Reporters from the New York Times interview a massacre survivor. To us, the most moving part was Ali watching his own attempted execution on a reporter’s MacBook, and his wordless reaction. But he also tells a tale of survival that has components of dumb luck, and good-samaritan action by Sunnis who might easily have turned him in.
Ali was one of 660 or so Shia recruits to the Iraqi military, who were massacred before even beginning training. The remainder of them are almost certainly in the mass graves carefully plotted by Human Rights Watch, which has taken a break from its usual bashing of the US and the West to take an uncharacteristic look at the human rights record of a radical Mohammedan group.
Ali’s story was so chilling that it seems to have shaken even the Times reporters’ reflexive support for whoever’s most anti-American in international relations.
As far as Ali goes, relying on luck is never a good idea. It worked for him, but it didn’t work for any of the 659 others in his cohort.
Some other mistakes the recruits made were:
- Placing their fates in the hands of their enemies. There has been absolutely nothing to indicate that ISIL has any quality of mercy, so this was simple wishful thinking on their part. Wishful thinking never works.
- Staying together in large groups. While this is a natural human tendency — we naturally feel more secure among the herd — it just guaranteed their capture.
- Attempting to flee along high-speed avenues of approach. These are naturally the first to be secured by advancing enemies.
- Attempting to flee in daylight. Everything we have seen about ISIL indicates that it’s a day, fair-weather operation. Traveling by day also exposes one to the brutal conditions of the Iraqi desert. Travel by night, get small during the day. Be the nothing good that happens at 0300 — to your enemies, that is.
Had the doomed recruits instead chosen to bombshell, and flee in 660 different directions as individuals, the outcome would have been different. Scores, perhaps hundreds of them would have survived. And they would have put a considerable burden on ISIL to pursue them, as opposed to tying up a few guys with small arms and a couple of dozer operators for the day.
Had they fought, even with their bare hands, instead of submitting meekly to death, they also would’ve had a better outcome. A factor in this may have been the insha’allah fatalism shared by Mohammedans of the Sunni and Shia stripes.
Had they run, that might have worked too. Another survivor, a runner, addressed the Iraqi parliament, describing his capture and escape:
Abdul-Karim said the commander told the troops that there were military trucks waiting for them at a nearby highway to take them to a base near Baghdad. Instead, the soldiers, in civilian clothes, were taken by gunmen who were waiting for them on the highway.
The gunmen later ordered batches of prisoners to go out and started to shoot them.
“We panicked after seeing our colleagues being shot dead,” Abdul-Karim said. “There was a state of chaos and some started to run away and I managed to escape from the place.”
Like Ali, Abdul-Karim survived mostly by blind luck, while many others were not so lucky.

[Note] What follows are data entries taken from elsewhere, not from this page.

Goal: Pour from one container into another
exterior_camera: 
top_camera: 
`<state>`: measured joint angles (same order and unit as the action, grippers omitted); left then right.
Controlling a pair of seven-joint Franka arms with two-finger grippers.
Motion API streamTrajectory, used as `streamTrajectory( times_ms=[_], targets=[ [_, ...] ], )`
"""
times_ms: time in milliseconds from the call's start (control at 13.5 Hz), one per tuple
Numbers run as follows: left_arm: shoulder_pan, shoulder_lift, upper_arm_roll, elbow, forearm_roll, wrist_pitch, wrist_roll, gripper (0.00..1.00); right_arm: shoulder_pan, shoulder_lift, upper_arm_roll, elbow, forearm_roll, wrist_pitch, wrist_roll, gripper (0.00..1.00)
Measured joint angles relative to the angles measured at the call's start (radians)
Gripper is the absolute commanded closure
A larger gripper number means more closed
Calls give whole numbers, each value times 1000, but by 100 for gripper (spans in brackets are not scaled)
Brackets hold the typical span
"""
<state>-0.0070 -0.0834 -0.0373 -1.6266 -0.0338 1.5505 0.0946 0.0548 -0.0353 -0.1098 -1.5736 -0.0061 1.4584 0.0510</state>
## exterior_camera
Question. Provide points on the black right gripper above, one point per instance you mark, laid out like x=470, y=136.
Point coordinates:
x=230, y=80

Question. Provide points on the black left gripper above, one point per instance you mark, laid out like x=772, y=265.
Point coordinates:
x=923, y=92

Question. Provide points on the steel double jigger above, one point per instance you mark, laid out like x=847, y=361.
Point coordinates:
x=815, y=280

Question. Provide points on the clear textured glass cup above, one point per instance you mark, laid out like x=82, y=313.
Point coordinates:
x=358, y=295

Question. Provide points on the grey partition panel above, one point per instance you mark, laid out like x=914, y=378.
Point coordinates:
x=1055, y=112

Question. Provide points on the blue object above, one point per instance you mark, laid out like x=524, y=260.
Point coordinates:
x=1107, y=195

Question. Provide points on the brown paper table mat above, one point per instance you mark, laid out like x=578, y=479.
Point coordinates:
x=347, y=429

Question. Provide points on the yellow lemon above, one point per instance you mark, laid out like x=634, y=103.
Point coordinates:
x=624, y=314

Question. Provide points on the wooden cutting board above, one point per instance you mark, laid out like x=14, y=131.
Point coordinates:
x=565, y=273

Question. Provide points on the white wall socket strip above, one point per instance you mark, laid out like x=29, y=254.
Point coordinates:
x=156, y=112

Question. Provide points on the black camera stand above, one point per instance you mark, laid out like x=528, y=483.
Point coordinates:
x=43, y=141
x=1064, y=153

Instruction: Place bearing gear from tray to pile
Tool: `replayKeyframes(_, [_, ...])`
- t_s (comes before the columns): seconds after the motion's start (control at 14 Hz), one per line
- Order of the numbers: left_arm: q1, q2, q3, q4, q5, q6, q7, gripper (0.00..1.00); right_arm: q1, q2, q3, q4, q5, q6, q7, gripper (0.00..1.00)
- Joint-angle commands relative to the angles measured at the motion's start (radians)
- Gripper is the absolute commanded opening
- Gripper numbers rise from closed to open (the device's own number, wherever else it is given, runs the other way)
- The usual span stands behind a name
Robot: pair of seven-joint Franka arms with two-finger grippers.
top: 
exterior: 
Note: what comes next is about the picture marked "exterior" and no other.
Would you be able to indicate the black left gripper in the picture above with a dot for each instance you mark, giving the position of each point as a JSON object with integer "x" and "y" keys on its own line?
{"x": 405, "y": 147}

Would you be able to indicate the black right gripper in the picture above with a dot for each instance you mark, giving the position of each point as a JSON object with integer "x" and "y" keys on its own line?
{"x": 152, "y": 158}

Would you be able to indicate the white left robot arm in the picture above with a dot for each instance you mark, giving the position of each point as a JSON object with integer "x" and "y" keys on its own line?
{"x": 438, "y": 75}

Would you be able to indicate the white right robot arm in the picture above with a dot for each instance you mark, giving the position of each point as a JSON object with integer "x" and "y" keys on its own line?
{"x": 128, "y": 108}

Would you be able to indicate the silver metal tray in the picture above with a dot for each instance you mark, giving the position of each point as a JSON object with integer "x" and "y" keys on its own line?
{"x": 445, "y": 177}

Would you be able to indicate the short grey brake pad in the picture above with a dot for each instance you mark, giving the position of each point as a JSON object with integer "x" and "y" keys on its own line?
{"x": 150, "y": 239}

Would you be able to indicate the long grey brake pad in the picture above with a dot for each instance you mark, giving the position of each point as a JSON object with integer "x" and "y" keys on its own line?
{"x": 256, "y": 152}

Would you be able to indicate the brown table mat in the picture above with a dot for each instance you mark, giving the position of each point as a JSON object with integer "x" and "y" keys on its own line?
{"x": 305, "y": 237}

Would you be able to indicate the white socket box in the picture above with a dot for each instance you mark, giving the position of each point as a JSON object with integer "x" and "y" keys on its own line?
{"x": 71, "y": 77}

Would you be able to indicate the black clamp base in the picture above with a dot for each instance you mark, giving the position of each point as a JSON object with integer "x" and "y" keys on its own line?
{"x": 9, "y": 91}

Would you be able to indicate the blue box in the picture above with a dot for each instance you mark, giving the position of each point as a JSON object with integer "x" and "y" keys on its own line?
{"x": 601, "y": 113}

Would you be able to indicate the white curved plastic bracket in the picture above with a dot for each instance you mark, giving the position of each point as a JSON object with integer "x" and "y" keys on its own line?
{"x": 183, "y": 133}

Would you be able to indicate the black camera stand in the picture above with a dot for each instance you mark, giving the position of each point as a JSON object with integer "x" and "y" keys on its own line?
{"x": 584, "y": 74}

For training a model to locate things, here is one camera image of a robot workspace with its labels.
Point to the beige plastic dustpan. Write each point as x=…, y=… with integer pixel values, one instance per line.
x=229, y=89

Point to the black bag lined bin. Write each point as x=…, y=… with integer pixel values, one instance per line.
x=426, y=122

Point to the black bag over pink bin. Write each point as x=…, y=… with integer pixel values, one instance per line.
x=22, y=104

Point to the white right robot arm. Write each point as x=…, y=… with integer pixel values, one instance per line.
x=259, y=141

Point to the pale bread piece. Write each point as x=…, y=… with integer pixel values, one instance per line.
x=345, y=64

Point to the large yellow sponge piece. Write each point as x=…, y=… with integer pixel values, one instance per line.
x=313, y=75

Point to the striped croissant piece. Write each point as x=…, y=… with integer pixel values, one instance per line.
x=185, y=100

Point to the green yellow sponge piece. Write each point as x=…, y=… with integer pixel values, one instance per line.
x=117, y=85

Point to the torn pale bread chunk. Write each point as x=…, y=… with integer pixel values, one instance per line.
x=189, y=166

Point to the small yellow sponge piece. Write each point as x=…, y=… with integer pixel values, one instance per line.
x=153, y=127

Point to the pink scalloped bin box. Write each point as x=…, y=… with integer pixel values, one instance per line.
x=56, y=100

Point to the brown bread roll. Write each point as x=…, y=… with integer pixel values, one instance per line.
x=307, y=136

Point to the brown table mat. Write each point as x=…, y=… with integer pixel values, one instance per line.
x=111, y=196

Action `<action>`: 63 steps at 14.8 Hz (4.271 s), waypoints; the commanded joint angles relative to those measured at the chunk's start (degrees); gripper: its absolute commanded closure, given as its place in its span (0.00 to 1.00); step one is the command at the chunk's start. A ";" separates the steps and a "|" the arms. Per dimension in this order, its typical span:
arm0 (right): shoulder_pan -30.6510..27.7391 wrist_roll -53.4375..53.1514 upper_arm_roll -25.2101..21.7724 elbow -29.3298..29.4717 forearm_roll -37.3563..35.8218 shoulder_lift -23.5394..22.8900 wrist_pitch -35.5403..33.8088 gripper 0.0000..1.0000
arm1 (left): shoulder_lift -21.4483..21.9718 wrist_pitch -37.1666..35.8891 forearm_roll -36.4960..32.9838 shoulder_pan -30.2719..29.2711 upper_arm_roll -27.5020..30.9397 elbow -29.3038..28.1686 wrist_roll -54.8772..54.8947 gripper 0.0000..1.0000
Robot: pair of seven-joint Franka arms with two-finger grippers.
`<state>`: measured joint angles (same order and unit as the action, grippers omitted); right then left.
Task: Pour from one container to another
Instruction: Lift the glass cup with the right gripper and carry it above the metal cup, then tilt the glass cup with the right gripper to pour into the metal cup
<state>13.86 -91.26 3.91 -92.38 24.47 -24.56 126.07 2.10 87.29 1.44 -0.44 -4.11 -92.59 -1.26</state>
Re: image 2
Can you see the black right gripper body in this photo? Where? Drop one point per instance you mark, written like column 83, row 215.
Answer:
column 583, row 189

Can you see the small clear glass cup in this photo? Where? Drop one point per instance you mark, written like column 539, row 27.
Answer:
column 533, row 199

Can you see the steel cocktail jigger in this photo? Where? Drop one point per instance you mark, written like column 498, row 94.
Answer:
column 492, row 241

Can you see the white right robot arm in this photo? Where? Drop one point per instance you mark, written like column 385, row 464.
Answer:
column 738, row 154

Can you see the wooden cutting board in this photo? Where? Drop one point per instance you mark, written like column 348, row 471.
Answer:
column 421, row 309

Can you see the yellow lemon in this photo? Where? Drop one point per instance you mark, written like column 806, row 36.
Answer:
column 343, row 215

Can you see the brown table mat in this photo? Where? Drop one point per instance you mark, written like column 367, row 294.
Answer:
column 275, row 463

But we must recognize that Ali did some things right, too:
- He played dead. This doesn’t usually work for most people who try it, because the murderers come back for a second shot, whether it’s the NKVD at Katyn, Einsatzgruppe 11 in Poland, the Cheka in Yekaterinburg, Kampfgruppe Peiper at Malmédy or these nameless savages on the south bank of the Tigris. But it does work for some people, and once you’ve let them tie you up and frog-march you to the mass grave, you’re out of all other options.
- He waited a very long time and escaped under the cover of darkness. He took a risk here (there may well have been other massacre survivors who perished when buried, as there were at Katyn; the Malmédy victims were abandoned to the crows, so it’s a crapshoot). But it paid off for him.
- He traveled alone and by night. The “alone” was a necessity in his case, but even a single companion greatly increases an evader’s signature, slows his decisions, and increases his probability of capture. He travels fastest (and safest) who travels alone, at least in the enemy rear area. The advantage of the night bit is obvious.
- He exercised great care in making contact with civilians. He knew he was in a Sunni, and therefore hostile, area (Ali is Shia). He was at very great risk from Tikritis who may support ISIL (a non-zero group as the Islamists have made overtures to Sunni sheikhs and to former Ba’athist elements and their families, still strong in the area). But an even greater risk is that someone might turn him in out of fear. (Or, for that matter, opportunism: what better way to ingratiate yourself with the nouvelle régime than giving them one of their enemies’ heads on a platter?)
So there are negative and positive lessons to take away from the survivors of night’s fall, and satan’s rise, over western Iraq.